- **Directions for this task**
Could you report every line from the entries that includes the word "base"?

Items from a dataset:

-----

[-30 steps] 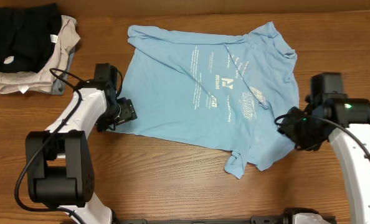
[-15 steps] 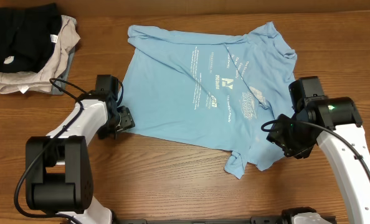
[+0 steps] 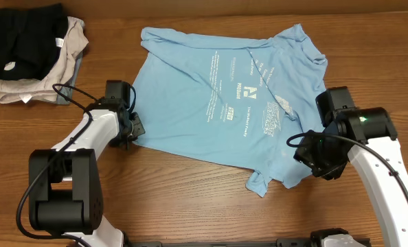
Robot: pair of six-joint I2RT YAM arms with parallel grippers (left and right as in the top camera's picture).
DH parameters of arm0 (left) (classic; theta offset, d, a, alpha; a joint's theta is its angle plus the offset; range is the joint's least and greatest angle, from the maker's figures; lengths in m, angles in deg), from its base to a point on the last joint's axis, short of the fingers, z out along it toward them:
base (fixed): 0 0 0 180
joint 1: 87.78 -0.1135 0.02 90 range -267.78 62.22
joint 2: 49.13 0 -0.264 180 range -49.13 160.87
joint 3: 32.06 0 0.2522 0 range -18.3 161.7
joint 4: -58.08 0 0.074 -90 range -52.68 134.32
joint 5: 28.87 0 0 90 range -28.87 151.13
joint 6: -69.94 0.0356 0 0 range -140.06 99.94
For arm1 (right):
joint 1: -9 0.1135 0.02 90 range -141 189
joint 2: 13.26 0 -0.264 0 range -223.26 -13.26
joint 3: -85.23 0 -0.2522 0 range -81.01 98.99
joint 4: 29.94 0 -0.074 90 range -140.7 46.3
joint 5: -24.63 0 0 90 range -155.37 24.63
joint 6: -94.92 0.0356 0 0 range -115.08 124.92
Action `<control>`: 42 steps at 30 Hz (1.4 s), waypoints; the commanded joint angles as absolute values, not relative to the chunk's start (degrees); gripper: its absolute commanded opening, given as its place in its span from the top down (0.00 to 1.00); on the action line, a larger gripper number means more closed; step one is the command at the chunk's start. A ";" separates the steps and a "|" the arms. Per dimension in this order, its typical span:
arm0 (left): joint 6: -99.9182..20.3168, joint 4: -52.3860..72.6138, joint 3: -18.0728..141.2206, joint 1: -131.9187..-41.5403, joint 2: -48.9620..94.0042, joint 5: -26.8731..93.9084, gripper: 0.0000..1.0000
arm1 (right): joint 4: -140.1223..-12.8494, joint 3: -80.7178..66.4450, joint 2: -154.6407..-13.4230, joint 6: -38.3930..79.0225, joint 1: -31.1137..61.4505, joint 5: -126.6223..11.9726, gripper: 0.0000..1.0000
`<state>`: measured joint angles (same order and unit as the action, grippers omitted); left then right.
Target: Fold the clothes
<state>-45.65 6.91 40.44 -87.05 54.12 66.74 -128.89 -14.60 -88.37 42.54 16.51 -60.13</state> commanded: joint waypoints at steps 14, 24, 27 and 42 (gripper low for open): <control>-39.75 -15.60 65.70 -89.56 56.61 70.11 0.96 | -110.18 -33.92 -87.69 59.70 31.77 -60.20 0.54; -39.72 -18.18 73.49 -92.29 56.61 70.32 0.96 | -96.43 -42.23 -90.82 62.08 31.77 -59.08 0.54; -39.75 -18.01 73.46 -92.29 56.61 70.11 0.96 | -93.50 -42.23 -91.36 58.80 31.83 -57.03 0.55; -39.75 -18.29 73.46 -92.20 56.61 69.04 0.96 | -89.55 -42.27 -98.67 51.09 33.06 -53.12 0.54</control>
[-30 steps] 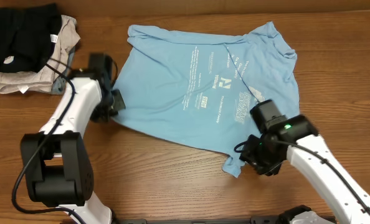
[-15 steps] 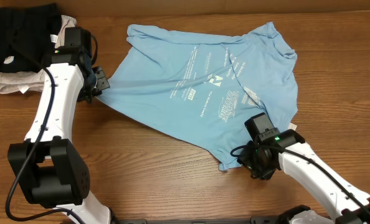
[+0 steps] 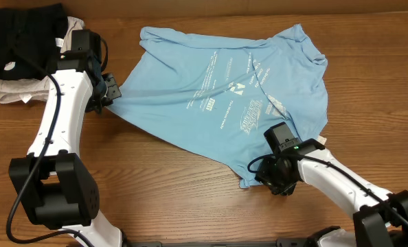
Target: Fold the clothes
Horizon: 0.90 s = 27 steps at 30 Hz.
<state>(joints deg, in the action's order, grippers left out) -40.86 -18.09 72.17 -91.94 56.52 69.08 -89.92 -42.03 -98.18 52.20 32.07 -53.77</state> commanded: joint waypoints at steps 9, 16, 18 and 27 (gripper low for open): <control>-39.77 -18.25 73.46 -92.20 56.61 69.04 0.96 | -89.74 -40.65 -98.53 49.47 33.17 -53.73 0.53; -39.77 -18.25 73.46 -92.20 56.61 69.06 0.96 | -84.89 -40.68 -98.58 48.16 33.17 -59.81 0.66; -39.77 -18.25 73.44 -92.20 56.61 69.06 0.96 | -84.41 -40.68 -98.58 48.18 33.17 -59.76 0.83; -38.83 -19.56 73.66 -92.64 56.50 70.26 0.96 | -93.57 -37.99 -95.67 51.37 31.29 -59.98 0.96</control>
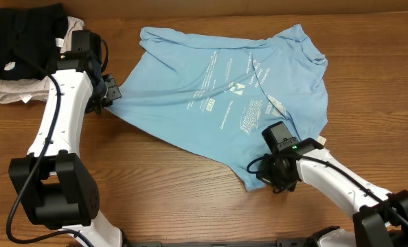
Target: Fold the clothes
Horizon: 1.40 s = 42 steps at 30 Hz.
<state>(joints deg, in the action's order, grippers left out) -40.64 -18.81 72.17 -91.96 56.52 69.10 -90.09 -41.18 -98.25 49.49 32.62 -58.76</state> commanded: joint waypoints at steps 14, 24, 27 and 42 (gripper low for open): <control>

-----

- **Problem solution**
DH parameters of arm0 (left) (classic; theta offset, d, a, alpha; a joint's theta is its angle plus the offset; range is the joint's least and greatest angle, from the maker's figures; lengths in m, angles in deg), from its base to a point on the last joint's axis, short of the fingers, z out along it toward them:
base (fixed): 0 0 0 180

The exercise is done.